The logic of this escapes me. I’m pretty confident that if anyone thought that this North Dakota package of rules was really a good thing for a public company, they could create the same package by incorporating in Delaware (or lots of other states, for that matter) under a Certificate of Incorporation that adopted all of the North Dakota provisions. (Section 102(b)(1) of the Delaware General Corporation Law would permit any company incorporated there to do so.) Or, if you thought that one or two of these provisions was a bad idea, you could simply leave them out. Some people, for example, don’t think it’s a good idea to have a permanent statutory compulsion to separate the Chairman and Chief Executive Officer positions; others might want a threshold lower than 5% (the North Dakota rule) to qualify as a shareholder eligible to get access to management’s proxy statement.

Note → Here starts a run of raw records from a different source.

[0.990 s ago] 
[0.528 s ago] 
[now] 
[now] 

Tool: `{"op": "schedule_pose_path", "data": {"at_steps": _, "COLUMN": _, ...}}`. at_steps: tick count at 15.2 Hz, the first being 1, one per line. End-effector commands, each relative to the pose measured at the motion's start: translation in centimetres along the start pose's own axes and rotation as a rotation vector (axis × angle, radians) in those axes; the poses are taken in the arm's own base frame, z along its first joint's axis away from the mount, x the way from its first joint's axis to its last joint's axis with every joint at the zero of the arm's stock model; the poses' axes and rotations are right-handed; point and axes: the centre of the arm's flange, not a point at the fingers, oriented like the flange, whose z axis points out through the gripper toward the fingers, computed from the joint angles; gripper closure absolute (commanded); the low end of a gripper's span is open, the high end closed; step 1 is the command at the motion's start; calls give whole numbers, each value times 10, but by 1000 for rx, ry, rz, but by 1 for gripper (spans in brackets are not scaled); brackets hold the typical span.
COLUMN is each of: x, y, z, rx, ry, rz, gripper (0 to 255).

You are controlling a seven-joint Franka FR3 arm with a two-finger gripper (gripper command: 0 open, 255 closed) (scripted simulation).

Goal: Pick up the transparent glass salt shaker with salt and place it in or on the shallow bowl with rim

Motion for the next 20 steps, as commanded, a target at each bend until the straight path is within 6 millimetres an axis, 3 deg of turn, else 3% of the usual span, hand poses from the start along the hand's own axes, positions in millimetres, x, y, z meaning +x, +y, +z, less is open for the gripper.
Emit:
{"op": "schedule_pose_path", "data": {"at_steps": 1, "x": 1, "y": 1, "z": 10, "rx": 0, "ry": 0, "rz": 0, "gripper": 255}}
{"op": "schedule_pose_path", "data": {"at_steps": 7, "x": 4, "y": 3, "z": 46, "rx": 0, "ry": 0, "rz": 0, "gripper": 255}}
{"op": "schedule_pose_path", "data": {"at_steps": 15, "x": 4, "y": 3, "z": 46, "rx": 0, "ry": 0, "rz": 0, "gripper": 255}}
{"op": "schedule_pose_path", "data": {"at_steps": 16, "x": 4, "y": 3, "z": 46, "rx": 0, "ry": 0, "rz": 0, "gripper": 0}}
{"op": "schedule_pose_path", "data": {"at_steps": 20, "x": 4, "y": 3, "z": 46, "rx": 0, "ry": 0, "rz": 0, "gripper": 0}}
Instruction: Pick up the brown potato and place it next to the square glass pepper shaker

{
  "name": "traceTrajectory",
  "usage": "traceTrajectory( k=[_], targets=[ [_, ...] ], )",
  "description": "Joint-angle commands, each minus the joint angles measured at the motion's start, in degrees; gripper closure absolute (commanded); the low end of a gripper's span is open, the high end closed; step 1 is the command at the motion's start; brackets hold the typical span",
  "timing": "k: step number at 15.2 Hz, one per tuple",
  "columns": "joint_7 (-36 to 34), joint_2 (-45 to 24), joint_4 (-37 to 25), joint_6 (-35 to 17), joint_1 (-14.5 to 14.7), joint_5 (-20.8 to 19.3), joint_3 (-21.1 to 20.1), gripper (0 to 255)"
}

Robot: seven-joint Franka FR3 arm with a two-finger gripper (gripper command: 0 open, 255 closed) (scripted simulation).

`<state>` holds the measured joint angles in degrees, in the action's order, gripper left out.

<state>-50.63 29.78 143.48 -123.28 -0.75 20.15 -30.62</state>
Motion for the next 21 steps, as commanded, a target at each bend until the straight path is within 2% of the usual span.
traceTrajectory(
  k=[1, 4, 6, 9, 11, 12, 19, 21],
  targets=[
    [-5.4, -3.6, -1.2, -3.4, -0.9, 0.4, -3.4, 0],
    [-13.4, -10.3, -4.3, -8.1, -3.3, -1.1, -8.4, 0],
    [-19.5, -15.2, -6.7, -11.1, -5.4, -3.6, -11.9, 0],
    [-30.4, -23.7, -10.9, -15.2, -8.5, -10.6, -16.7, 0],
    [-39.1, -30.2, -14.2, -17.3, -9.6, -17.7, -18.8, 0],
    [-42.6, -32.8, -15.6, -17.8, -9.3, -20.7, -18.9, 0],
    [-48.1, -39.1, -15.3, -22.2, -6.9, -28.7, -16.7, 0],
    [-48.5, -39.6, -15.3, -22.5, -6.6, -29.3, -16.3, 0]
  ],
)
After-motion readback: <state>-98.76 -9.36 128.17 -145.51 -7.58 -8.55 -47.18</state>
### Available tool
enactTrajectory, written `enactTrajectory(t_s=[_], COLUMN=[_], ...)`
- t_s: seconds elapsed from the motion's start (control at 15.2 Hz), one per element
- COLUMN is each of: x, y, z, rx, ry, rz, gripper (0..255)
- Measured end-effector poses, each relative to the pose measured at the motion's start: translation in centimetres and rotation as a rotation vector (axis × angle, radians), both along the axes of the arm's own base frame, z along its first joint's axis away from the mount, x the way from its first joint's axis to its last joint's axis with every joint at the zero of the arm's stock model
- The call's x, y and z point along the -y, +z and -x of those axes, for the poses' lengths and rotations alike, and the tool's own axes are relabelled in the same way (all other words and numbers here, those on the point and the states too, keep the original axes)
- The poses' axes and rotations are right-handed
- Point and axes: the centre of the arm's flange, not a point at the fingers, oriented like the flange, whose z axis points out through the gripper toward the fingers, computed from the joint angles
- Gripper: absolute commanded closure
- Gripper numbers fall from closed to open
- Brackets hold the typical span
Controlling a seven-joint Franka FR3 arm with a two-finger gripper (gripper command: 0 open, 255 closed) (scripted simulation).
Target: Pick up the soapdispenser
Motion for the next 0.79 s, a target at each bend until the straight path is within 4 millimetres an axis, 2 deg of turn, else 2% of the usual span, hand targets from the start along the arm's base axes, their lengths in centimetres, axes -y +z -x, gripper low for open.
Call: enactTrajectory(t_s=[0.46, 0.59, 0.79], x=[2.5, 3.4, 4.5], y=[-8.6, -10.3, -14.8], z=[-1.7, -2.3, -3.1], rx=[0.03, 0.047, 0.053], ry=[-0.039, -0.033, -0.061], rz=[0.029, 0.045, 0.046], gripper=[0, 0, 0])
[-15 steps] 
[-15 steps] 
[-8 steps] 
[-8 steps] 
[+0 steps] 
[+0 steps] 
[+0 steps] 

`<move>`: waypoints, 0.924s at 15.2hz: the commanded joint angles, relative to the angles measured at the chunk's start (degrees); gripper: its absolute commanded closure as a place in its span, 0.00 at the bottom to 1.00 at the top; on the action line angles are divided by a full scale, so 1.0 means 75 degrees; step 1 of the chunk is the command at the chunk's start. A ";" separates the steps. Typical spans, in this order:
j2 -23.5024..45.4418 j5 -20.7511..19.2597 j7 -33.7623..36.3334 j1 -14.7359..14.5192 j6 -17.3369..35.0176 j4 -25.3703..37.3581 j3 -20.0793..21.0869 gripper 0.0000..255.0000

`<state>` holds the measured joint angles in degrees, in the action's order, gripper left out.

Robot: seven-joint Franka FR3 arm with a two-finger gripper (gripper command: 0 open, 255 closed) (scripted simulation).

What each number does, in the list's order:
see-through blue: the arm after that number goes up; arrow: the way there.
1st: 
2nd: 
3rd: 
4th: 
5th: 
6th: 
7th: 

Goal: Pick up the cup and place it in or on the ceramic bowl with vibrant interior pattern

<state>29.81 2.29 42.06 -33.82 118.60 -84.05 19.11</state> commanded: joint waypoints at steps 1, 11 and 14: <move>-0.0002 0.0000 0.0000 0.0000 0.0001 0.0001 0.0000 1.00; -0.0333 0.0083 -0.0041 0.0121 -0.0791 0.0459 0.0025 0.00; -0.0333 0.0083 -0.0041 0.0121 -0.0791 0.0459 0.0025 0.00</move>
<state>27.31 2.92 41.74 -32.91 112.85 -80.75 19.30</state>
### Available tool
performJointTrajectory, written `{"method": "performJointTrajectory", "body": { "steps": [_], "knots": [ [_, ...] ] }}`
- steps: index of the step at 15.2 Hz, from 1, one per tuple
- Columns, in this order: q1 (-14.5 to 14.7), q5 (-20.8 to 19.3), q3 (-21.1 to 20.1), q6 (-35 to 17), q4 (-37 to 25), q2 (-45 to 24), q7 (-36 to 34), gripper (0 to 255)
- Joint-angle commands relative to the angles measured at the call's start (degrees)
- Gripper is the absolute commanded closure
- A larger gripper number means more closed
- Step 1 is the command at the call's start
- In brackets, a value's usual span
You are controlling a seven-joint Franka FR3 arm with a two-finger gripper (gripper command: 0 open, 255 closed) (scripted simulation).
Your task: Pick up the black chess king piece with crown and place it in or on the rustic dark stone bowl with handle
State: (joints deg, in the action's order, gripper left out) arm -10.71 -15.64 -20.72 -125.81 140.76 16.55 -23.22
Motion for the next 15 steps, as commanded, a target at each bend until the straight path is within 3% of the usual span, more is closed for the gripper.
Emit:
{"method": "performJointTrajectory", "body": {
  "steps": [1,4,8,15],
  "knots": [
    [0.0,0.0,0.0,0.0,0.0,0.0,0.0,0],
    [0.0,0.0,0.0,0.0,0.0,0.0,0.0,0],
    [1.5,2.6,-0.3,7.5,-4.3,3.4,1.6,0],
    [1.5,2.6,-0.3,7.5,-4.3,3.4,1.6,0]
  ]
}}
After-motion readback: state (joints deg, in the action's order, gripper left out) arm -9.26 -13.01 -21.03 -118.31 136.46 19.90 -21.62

As far as I can tell, however, it’s not clear that you can pick and choose pieces you like and throw out the ones you don’t like if you adopt a corporate charter that elects to be governed by the “shareholder friendly” North Dakota statutory package. In terms of freedom of choice, this is pretty thin soup. Can you imagine how a good shareholder activist would respond to a board-proposed charter amendment that provided for proxy access and mandated majority voting, but at the same time created a staggered board? You’d hear howls of unfair bundling so fast it would make your head spin. (Unless, of course, the SEC shot it down first under Rule 14a-4 for just that reason.) Why should bundling accomplished by the North Dakota act be viewed as more benign?
So if you’re heading off to “shareholder friendly” North Dakota, bundle up! (What, you thought I was referring to the weather? With global warming, they don’t even have to take the “North” out of the State’s name and it will still feel like Nebraska.) Or, just stay in Delaware, or in any number of other states for that matter, where you can dress up your charter in whatever suits you. Shareholder choice at the IPO stage is quite alive and well under Delaware law, if anyone wants to use it. If you think you can attract equity capital more cheaply by using rules like those in the North Dakota act, go for it! Let a hundred flowers bloom! The fact that IPO companies rarely put in the “shareholder friendly” North Dakota rules, however, may well say a lot about how “friendly” those rules really are, and how likely it is that we’ll be seeing a lot of IPOs of companies incorporated in North Dakota.
A few other cautionary questions about the North Dakota experiment:
–Will the State of North Dakota provide the human and capital infrastructure to support the day-to-day administration of corporate affairs required to be responsive to business needs? (These include, among other things, near-instantaneous filing of charter amendments, certificates of designation, and merger agreements, and a host of administrative services.)
–Will the North Dakota legislature faithfully assemble year after year to consider and accept, on a devoutly nonpartisan basis, statutory refinements that will be necessary to clear up statutory ambiguities or fix unanticipated glitches? I’m sure that Bill Clark would cheerfully concede that not even his legislative drafting is perfect. Will he, or an indigenous North Dakota corporate bar, be willing to spend thousands of unpaid hours to do the necessary drafting work going forward?
–Will North Dakota’s judiciary, when called upon to decide the fate of a multi-billion-dollar merger that hinges on a complex question of corporate law, refer the case to a judge who (1) is constitutionally empowered to decide the case herself or himself rather than submit it to a jury; (2) has already heard and decided hundreds of other corporate law cases and is thoroughly versed in the history and policy of corporate law; and (3) is able and willing to put aside all other matters so that the case can be briefed, argued, and decided in time to be of use to the parties?